Cliff Holden, original photograph by Bryan Long

Cliff Holden

Documents: 1994

ABSTRACTION IN FIGURATION

I first came to Sweden in 1952 and again in 1956 and in that year I stayed. I did not come as a refugee, a political exile, or economic self-seeker, nor did I emigrate here. I was invited on each occasion by the Swedish painter-sculptor Torsten Renquist. I stayed on and it became a habit. Some people live out their lives in places they don’t come from, assigning themselves to a strange people and an alien sense of land and city, e.g. James Joyce, Samuel Becket, Picasso, Kandinsky, etc. and my answer to those who ask if I am now a Swede is similar to that given by Orson Welles who lived in Madrid for 30 years. “Mr. Welles,” the press asked. “Are you a Spaniard now?” He answered, “ Don’t be silly man, I am Orson Welles.”

I am still considered an “outsider” in Sweden, as shown by the catalogue of the Modern Museum - I am represented there by three paintings which are listed, not among the Swedes, but in the back pages reserved for foreigners. In contrast, both Kitaj and Hockney enjoyed both American and British status. My value here, if any is perhaps that I have acted, as the critic Torsten Bergmark once said, as a catalyst in the Swedish cultural life, especially in my earlier years here.

Previously, in the years 1944/45 in England, during discussions with my master, David Bomberg, I conceived the idea of the Borough Group that I organized in 1946. As I was most active, and at Bomberg’s suggestion, I was elected the Borough Group’s first President during 1946/48.The Borough Group was active for five years before disbanding in 1951.

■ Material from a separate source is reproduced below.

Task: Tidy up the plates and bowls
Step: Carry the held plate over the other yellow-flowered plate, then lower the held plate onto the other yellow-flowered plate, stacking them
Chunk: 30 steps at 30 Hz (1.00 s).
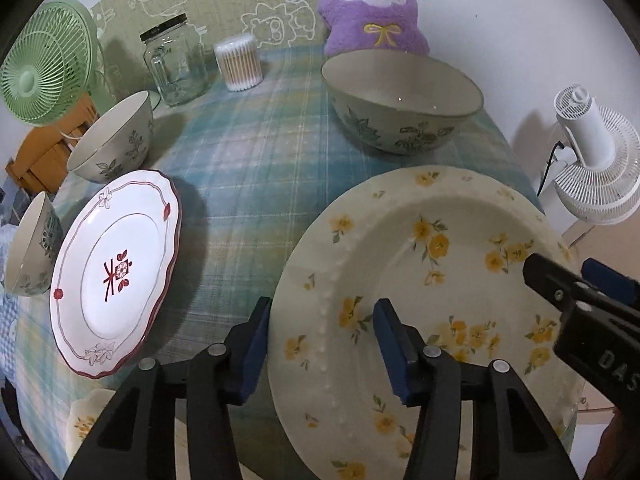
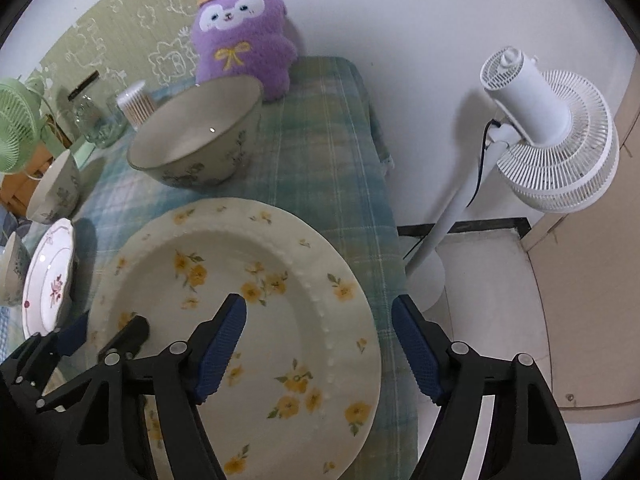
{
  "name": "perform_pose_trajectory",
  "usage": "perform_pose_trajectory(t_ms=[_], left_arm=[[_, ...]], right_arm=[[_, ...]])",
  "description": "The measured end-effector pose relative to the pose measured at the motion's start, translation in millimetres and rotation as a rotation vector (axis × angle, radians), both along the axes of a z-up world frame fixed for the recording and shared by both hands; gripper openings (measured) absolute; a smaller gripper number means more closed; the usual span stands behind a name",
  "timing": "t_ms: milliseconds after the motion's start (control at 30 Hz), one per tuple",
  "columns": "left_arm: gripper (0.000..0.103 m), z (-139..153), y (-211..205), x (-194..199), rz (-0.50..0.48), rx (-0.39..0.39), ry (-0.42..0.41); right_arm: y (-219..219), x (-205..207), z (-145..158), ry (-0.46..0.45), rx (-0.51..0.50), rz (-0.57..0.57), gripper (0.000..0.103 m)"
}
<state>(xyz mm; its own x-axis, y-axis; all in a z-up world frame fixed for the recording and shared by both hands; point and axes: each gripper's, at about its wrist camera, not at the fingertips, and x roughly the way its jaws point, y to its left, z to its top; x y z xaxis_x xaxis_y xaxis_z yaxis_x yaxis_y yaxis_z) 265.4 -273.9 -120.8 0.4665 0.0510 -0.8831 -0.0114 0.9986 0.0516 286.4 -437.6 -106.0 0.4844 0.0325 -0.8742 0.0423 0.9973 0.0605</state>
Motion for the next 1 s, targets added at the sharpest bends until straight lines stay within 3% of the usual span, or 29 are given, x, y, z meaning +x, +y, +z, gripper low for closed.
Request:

During that time the Group organized seven exhibitions, which were greeted by critics with abuse but most often with silence. Certainly there was no understanding of our ideas, our work, or what we were trying to do. But the abuse was not so virulent, as with the Impressionists, as to create a climate of negative response. In contrast, continental groups like the Cobra, the Cubists, and the Blaue Reiter Group, which existed for less than two years and exhibited twice, were treated, not only with respect, but also with reverence. Everything foreign in art in England is given value over the home product. Even the “School of London”, which exhibited in Copenhagen at the Louisiana Museum recently, was, like the School of Paris, composed of painters of many nationalities.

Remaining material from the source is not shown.